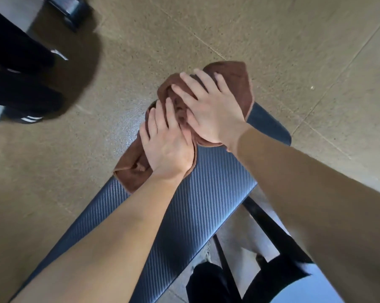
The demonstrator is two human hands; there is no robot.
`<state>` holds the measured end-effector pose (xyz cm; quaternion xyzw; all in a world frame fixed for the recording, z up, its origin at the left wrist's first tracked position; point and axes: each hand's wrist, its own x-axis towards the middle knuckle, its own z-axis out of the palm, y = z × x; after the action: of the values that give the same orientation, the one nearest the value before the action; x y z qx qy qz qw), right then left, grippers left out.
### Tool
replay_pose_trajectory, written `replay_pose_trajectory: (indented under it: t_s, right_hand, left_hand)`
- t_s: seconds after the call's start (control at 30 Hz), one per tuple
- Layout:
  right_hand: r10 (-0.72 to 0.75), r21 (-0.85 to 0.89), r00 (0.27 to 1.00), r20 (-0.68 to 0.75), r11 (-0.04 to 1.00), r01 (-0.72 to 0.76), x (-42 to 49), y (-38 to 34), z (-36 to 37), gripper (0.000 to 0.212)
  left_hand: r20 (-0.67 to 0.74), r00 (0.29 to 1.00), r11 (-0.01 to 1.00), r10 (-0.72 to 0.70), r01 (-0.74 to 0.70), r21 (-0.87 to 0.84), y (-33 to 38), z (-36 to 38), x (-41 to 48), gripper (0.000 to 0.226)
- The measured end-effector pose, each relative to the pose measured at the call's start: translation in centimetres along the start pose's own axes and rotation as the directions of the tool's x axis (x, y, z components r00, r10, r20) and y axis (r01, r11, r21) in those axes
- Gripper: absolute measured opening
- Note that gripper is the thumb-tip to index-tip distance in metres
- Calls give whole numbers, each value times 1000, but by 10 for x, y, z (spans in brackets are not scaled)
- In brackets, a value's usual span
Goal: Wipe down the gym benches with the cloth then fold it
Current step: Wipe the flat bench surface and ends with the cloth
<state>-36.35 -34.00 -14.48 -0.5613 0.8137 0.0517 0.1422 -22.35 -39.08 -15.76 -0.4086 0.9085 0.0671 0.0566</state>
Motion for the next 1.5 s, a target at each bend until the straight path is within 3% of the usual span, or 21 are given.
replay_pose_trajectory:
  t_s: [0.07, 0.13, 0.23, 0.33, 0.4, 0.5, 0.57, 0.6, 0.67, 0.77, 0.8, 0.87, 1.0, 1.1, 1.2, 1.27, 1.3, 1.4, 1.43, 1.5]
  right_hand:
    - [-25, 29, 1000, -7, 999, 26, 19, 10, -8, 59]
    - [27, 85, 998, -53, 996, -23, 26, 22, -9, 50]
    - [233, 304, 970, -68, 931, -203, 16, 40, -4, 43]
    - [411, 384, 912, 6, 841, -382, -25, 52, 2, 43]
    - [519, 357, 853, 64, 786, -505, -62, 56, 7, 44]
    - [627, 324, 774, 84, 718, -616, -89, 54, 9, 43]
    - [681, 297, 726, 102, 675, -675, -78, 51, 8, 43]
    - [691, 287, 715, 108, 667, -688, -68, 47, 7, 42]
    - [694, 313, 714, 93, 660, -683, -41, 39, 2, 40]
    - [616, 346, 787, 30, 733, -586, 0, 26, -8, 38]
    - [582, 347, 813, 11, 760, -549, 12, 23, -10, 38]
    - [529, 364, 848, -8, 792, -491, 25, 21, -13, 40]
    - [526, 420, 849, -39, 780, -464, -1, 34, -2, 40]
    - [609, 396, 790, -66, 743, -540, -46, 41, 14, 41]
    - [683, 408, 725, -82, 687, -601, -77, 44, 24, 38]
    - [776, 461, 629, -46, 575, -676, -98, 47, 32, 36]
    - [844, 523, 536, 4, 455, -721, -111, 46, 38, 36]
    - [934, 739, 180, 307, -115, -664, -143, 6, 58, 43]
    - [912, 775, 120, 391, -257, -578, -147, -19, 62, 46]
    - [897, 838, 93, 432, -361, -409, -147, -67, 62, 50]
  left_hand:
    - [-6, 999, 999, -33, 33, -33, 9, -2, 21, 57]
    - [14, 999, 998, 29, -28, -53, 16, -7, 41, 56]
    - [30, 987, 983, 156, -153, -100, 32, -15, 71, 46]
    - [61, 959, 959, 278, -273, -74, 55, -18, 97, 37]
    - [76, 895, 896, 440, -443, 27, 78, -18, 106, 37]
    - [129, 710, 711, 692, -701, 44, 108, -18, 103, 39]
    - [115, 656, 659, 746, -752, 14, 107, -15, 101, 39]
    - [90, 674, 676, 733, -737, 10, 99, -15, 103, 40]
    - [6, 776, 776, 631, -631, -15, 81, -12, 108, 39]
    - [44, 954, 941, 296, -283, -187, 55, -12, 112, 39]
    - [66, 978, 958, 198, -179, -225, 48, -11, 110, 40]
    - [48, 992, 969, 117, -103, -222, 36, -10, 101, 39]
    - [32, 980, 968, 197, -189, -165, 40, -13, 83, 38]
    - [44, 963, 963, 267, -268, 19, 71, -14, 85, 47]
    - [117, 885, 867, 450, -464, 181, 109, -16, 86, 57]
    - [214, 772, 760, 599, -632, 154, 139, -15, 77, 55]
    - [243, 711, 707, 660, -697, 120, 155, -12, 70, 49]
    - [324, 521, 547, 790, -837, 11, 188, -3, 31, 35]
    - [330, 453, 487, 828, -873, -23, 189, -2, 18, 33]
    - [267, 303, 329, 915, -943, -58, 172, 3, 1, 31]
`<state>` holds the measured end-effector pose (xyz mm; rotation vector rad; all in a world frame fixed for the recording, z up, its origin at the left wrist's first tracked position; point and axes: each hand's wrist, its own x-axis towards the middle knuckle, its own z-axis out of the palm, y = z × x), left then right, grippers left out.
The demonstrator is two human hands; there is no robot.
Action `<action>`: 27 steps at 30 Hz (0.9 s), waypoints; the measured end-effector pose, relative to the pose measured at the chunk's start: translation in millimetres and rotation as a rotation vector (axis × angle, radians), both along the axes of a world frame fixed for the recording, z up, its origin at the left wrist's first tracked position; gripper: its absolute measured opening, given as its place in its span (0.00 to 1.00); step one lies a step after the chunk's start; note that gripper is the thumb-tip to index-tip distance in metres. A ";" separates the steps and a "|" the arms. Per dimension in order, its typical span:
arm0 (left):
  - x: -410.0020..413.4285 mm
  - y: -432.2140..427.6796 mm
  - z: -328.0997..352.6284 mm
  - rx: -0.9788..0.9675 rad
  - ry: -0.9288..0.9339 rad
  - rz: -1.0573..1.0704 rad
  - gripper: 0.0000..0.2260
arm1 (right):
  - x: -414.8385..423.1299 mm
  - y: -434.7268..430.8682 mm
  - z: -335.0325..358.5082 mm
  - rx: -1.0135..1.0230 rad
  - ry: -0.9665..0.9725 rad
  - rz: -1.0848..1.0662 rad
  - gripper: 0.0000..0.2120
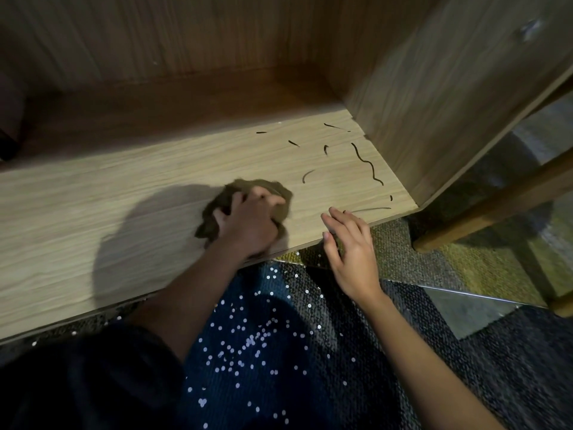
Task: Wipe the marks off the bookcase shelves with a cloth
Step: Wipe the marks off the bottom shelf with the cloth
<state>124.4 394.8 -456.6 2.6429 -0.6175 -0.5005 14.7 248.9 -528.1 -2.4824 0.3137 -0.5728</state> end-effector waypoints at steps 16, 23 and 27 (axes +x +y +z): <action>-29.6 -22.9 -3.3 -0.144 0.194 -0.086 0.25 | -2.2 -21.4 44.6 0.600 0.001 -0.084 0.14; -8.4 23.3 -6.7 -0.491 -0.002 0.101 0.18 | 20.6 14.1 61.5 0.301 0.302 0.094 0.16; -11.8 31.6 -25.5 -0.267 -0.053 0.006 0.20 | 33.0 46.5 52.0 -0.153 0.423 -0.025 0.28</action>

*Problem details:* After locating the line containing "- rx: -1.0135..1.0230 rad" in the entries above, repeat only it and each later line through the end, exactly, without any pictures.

*Solution below:*
  - rx: -1.0135..1.0230 rad
  - ry: -0.9665..0.9725 rad
  - rz: -1.0848..1.0662 rad
  - gripper: 0.0000..0.2120
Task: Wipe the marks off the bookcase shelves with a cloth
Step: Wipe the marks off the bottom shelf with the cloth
<state>124.4 394.8 -456.6 2.6429 -0.6175 -0.5005 14.7 248.9 -528.1 -2.4824 0.3137 -0.5728</state> end-effector waypoints at steps 16, 23 and 27 (axes +x +y +z): <action>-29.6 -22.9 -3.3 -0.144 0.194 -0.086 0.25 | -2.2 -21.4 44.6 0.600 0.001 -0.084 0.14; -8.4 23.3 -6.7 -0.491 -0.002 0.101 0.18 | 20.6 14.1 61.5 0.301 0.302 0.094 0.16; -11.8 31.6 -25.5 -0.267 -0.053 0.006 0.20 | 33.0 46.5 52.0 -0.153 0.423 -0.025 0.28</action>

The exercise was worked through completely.